*Work task*: The whole listing must be returned exactly, with no line missing.

*Data segment*:

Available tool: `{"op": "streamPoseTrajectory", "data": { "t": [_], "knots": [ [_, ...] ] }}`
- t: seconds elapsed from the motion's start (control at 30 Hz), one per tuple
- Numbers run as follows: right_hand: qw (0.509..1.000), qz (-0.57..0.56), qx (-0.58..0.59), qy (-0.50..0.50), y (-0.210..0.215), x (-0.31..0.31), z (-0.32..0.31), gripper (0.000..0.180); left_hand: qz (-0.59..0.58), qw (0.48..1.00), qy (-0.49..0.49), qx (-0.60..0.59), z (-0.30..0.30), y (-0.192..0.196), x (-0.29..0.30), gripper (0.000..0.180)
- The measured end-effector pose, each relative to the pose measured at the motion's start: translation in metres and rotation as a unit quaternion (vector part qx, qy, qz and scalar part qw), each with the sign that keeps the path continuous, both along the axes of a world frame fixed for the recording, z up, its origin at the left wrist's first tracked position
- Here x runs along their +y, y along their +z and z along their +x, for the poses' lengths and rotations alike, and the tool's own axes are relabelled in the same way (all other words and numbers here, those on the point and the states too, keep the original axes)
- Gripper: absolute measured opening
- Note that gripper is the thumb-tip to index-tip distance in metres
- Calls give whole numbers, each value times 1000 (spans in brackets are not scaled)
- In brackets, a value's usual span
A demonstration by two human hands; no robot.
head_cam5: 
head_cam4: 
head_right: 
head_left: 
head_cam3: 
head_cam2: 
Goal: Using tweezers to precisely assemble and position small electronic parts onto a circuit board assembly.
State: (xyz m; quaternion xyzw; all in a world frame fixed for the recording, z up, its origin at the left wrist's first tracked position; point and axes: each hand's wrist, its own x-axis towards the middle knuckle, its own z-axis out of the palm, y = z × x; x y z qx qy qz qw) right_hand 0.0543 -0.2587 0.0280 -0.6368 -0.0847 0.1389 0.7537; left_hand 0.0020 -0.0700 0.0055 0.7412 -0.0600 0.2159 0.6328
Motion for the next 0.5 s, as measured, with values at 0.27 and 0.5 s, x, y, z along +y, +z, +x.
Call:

*Solution for this exercise*:
Available tool: `{"op": "streamPoseTrajectory", "data": { "t": [_], "knots": [ [_, ...] ] }}`
- t: seconds elapsed from the motion's start (control at 30 Hz), one per tuple
- Numbers run as follows: right_hand: qw (0.509..1.000), qz (-0.57..0.56), qx (-0.58..0.59), qy (-0.50..0.50), y (-0.210..0.215), x (-0.31..0.31), z (-0.32..0.31), gripper (0.000..0.180); left_hand: qz (-0.59..0.58), qw (0.48..1.00), qy (-0.49..0.49), qx (-0.60..0.59), z (-0.30..0.30), y (-0.192..0.196), x (-0.29..0.30), gripper (0.000..0.180)
- The measured end-effector pose, each relative to the pose measured at the motion's start: translation in metres and rotation as a unit quaternion (vector part qx, qy, qz and scalar part qw), each with the sign that keeps the path continuous, both along the axes of a world frame fixed for the recording, z up, its origin at the left wrist's first tracked position
- Here x runs along their +y, y along their +z and z along their +x, for the poses' lengths and rotations alike, and the tool's own axes are relabelled in the same way (all other words and numbers here, those on the point and the states too, keep the original axes)
- Gripper: absolute measured opening
- Note that gripper is the thumb-tip to index-tip distance in metres
- Calls give whole numbers, each value times 1000 (spans in brackets are not scaled)
- In brackets, a value's usual span
A demonstration by two human hands; no robot.
head_cam5: 
head_cam4: 
head_right: 
head_left: 
head_cam3: 
head_cam2: 
Goal: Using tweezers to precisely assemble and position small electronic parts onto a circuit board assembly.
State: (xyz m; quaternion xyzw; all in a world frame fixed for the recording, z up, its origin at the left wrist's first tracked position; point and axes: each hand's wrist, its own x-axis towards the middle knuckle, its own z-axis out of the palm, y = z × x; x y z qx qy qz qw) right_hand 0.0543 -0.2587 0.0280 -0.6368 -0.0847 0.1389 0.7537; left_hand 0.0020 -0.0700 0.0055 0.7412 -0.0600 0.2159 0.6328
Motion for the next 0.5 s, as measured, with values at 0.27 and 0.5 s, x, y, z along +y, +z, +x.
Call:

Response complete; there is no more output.